One spring peeper (Pseudacris crucifer) isn't all that impressive, but a few dozen can belt out a blanket of sound. (I guess we shouldn't expect much from a 'peeper,' though they do sound bigger than they are; inevitably the first peeper you find is much smaller than you were expecting). That's one of my favorite sensations - to stand in the darkness as the individual voices merge into that solid chorus all around you.
Once a year the spotted salamanders (Ambystoma maculatum) come out in their polka-dotted masses to hold their orgies. The chuckling/quacking wood frogs (Rana sylvatica) do the same thing, though a little less attractive in their subdued tan with darker masks. There are places we know we'll find them, which was where we headed the past couple springs, but this year Jen and I headed somewhere new.
Not exactly somewhere new, I guess, rather a marsh we frequent later in the spring, but where we've seen the after-effects of salamander orgies, the blobby egg masses they leave behind. I figured if we'd seen egg masses, we'd find the spotted salamanders on the right warm, rainy night.
I guess we didn't pick the right night.
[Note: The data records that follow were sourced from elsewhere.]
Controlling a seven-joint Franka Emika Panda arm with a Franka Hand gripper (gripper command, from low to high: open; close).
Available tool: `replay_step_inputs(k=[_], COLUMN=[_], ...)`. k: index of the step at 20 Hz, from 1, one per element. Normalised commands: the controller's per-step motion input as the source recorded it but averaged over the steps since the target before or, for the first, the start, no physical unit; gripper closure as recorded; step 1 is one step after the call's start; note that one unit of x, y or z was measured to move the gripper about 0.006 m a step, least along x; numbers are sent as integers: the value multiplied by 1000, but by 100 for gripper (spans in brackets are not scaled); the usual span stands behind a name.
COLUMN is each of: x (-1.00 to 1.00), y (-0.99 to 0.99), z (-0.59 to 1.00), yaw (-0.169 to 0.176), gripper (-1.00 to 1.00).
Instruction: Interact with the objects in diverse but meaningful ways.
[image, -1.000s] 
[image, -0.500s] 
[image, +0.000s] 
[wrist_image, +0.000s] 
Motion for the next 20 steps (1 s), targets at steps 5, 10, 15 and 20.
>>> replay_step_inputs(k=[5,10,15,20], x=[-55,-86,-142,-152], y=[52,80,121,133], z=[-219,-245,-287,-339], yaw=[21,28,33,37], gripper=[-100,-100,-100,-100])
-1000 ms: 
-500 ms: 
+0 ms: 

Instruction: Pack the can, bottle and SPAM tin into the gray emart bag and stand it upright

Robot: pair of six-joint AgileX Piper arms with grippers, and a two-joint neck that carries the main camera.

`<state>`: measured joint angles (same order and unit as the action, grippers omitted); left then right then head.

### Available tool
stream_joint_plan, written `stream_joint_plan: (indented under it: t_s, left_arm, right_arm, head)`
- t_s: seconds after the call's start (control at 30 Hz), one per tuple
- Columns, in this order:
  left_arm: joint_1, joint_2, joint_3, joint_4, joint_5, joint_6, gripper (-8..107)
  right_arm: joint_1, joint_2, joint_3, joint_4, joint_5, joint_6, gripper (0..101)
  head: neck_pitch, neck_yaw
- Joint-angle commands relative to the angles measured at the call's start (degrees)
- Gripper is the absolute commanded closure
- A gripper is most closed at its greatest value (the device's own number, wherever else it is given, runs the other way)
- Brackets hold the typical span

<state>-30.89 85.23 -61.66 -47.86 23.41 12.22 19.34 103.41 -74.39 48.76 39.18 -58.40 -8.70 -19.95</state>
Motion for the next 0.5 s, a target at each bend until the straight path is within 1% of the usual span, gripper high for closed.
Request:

On Sunday, after about three solid days of rain (and after we'd slogged a half hour through sopping woods and thigh-high water that was too much for Jen's waders), the places we'd look for the spotted salamanders were deep under water from the adjacent flooded creek, and we couldn't spot any spotteds.
The peepers were out in force, though, and I was thrilled to be out there to hear them again (even if Jen wasn't so thrilled about her flooded waders).